ABSTRACT New drugs with different modes of action than SCYX-7158, the current clinical candidate, are needed for chemotherapy of human African trypanosomiasis (HAT) caused by T. brucei spp. Starting with the FDA- approved drug lapatinib (EC50 = 1600 nM; selectivity index (SI) = 4 (compared to human HepG2 cells), we have synthesized over 540 analogs in a medicinal chemistry campaign focused on optimizing SI, toxicity profile, metabolism, physicochemical properties, aqueous solubility (Aq. Sol.) and CNS penetrance. Our new lead NEU4438 is orally bioavailable and extends the life of trypanosome-infected mice 2.4 (P = 0.008; Kaplan- Meir analysis), accompanied by a 109-fold reduction in parasitemia. A quinolinimine, NEU-4438 has excellent potency (GI50: 0.013 μM), selectivity (SI: >2000), physicochemical properties (aq. sol.: 880 μM; LogD7.4: 0.9; cLogP: 2.52) and in vitro ADME (human PPB%: 15; HLM Clint: 21.8 µl/min/mg protein; RH Clint: 13.1 µ//min/106 cells). Six NEU4438-related advanced hits are available for evaluation as possible leads, should NEU4438 fail to cure HAT in murine models of the disease. We will further our work by optimizing the quinolinimine scaffold using singleton and parallel medicinal chemistry approaches after constructing a virtual library, shaped by drug-like expectations in silico. Compounds will be synthesized and screened through a funnel established to select those with the best selectivity index, solubility, and physicochemical properties. Advanced hits will be evaluated in mice for safe safety, tissue exposure, and brain penetrance, after which those with the best features will be tested for efficacy in mice models of HAT to select lead drugs (exemplified by NEU4438), that may be progressed into preclinical candidates. Towards identification of the targets of the drug lead, NEU4438- binding proteins will be identified using photoaffinity probes. Concurrently, molecular modes of action will be studied by NEU4438 perturbation of the trypanosome proteome, followed by tests of hypotheses formulated from the proteomics data. In order to identify physiological targets, the phenotypes observed after knockdown of genes encoding NEU4438-binding proteins will be expected to “phenocopy” the effect of adding NEU4438 to T. brucei. Our achievements put us on track to deliver two new preclinical candidates, and to identify their physiological targets as well as modes of action in the next funding period.
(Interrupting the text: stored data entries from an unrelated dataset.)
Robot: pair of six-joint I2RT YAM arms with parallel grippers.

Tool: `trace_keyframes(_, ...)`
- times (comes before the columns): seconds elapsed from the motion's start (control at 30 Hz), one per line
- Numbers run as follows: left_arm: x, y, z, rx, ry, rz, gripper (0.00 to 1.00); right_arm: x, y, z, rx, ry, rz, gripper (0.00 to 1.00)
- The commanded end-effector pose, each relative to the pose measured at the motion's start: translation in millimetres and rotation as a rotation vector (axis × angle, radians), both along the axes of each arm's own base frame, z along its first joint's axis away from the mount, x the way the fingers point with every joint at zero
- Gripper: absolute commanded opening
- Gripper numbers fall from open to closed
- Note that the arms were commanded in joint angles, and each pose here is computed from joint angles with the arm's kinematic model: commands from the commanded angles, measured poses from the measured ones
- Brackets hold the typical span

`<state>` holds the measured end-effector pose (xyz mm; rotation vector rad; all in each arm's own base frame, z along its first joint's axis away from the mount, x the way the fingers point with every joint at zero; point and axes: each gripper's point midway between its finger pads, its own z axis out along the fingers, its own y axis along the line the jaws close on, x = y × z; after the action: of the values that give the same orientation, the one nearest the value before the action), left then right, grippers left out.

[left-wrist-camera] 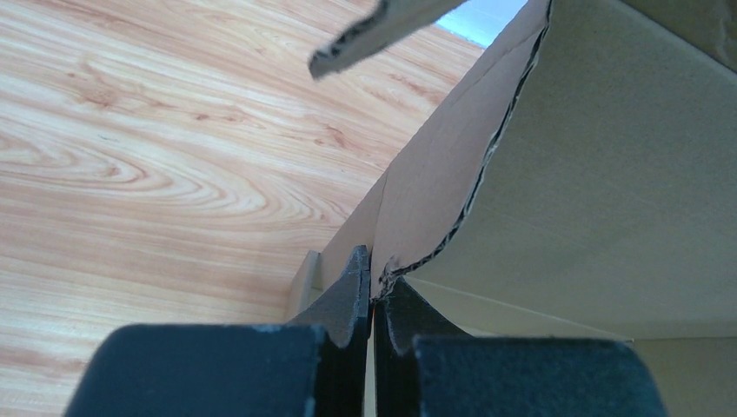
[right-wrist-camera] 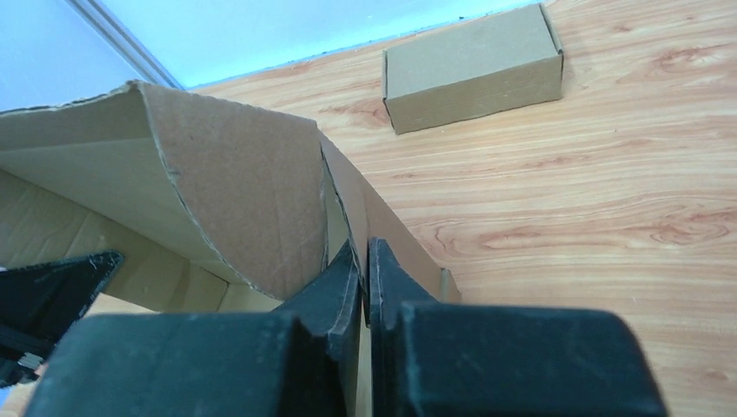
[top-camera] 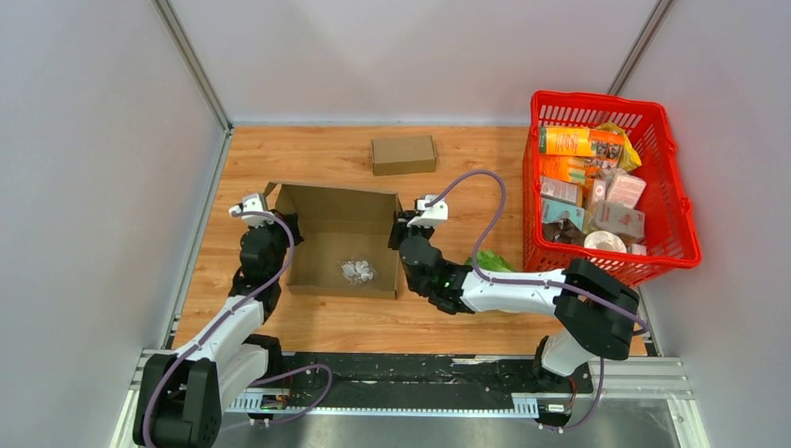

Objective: Fold the paper box

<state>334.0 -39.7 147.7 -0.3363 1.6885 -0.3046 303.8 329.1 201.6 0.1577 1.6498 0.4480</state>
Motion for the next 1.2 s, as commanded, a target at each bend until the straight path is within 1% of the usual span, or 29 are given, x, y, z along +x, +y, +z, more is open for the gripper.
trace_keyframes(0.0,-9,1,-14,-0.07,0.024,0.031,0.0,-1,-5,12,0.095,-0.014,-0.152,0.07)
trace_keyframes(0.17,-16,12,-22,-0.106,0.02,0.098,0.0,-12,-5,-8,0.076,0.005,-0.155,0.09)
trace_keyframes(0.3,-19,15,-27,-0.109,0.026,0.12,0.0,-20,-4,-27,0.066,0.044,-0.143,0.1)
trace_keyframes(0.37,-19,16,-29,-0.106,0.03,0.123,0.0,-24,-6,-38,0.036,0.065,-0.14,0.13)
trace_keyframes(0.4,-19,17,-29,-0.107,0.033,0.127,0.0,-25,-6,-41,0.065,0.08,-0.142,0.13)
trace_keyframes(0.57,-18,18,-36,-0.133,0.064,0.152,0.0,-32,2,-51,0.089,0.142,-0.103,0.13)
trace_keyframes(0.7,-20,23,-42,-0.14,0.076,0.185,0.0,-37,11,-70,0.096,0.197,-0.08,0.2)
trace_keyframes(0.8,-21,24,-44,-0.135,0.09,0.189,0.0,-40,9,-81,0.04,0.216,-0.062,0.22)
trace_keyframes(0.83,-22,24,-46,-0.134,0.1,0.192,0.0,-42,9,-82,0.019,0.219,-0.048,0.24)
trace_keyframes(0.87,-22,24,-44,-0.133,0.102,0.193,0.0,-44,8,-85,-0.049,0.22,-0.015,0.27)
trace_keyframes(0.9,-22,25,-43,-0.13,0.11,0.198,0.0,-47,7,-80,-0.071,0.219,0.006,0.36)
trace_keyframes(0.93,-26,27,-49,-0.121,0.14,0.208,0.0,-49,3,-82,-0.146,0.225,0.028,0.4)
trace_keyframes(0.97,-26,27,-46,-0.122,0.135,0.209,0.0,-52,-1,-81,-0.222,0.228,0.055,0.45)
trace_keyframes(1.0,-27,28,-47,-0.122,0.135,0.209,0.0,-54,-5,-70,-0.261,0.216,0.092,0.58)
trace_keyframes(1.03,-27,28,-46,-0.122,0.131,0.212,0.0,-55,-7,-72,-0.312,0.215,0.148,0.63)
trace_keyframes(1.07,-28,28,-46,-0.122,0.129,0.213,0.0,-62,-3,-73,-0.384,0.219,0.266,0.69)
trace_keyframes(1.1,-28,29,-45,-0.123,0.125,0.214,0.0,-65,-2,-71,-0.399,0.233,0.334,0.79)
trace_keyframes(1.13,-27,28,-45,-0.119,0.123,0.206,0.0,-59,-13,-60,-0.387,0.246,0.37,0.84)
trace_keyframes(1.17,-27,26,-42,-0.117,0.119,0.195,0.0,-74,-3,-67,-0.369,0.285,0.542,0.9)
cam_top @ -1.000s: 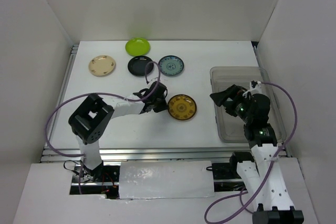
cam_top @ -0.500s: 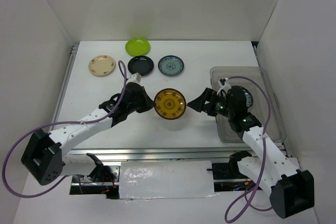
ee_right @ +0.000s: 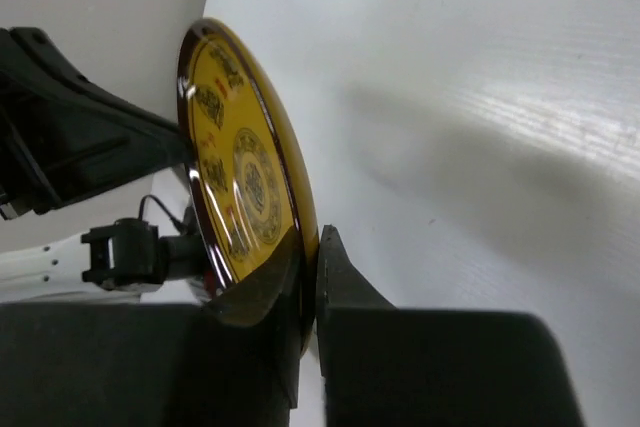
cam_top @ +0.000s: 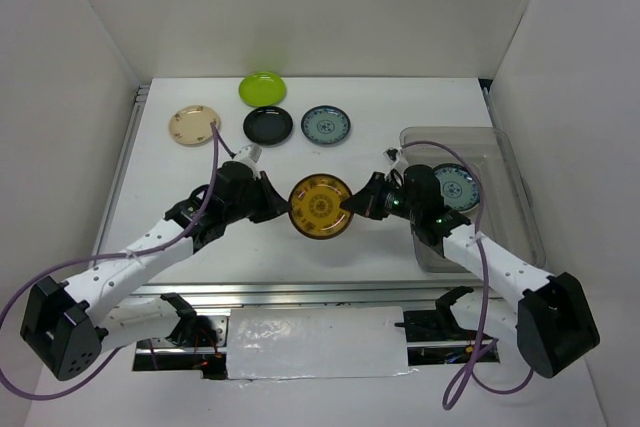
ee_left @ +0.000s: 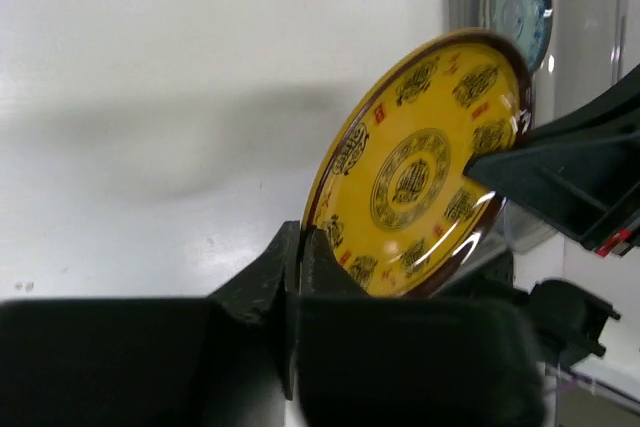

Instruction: Place the plates into the plastic bin on the countertop

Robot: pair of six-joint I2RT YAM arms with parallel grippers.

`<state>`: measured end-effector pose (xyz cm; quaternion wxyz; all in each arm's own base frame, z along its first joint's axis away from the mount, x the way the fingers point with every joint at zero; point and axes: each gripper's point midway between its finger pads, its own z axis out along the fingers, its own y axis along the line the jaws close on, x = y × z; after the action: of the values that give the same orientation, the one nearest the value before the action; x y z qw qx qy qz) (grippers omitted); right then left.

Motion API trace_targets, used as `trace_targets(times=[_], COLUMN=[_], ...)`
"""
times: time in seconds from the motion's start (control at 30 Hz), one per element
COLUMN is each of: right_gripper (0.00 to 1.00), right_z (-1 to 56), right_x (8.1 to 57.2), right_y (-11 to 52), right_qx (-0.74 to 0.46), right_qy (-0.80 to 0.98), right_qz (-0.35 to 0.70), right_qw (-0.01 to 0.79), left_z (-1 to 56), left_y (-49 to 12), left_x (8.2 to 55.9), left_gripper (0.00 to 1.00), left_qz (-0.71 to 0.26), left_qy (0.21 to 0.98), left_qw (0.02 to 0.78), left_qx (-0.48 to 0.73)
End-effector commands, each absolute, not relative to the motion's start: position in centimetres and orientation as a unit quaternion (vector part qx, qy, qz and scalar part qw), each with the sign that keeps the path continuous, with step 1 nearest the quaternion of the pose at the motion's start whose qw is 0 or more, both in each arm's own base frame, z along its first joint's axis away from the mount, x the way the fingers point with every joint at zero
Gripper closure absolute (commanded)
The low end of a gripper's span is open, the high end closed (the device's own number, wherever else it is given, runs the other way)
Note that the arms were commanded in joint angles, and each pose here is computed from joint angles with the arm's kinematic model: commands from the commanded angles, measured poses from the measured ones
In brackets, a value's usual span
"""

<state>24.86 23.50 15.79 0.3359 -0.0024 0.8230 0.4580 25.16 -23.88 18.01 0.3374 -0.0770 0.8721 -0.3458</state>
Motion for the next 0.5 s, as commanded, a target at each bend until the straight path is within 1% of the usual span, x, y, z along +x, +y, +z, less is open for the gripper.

摘要 需要具有与目前临床候选药物SCYX-7158不同作用模式的新药， 对由T.布氏杆菌从食品药品管理局开始- 批准的药物拉帕替尼（EC 50 = 1600 nM;选择性指数（SI）= 4（与人HepG 2细胞相比），我们 在药物化学活动中合成了超过540种类似物，重点是优化SI，毒性 概况、代谢、物理化学性质、水溶性（Aq. Sol.）和中枢神经系统恍惚。我们的新 NEU 4438是口服生物可利用的，并延长锥虫感染小鼠的生命2.4（P = 0.008; Kaplan- Meir分析），同时寄生虫血症减少了109倍。喹啉亚胺，NEU-4438具有优异的 效价（GI 50：0.013 μM）、选择性（SI：>2000）、理化性质（aq.解决方案：880 μM; LogD 7.4：0.9; cLogP：2.52）和体外ADME（人PPB%：15; HLM克林特：21.8 µl/min/mg蛋白; RH克林特：13.1 µ//min/106 细胞）。如果NEU 4438失败，则可将6个NEU 4438相关高级命中作为可能的电极导线进行评估 在鼠模型中治愈HAT。我们将通过优化喹啉亚胺支架来进一步我们的工作 在构建虚拟库后使用单例和并行药物化学方法， 像毒品一样的预期化合物将通过漏斗进行合成和筛选， 选择具有最佳选择性指数、溶解性和物理化学性质的那些。高级点击将是 在小鼠中评估安全性、组织暴露和脑转移率，之后， 将在HAT小鼠模型中测试这些特征的功效，以选择先导药物（以NEU 4438为例）， 可能进展为临床前候选药物。识别药物电极导线NEU 4438-的靶点 将使用光亲和探针鉴定结合蛋白。同时，分子作用模式将是 研究了NEU 4438扰动锥虫蛋白质组，随后进行假设的检验， 从蛋白质组学数据中。为了鉴定生理靶点，敲低后观察到的表型 预期编码NEU 4438结合蛋白的基因的表达将“表型复制”加入NEU 4438的效果， T.布鲁塞。我们的成就使我们能够提供两种新的临床前候选药物，并确定其 生理目标以及下一个资助期的行动模式。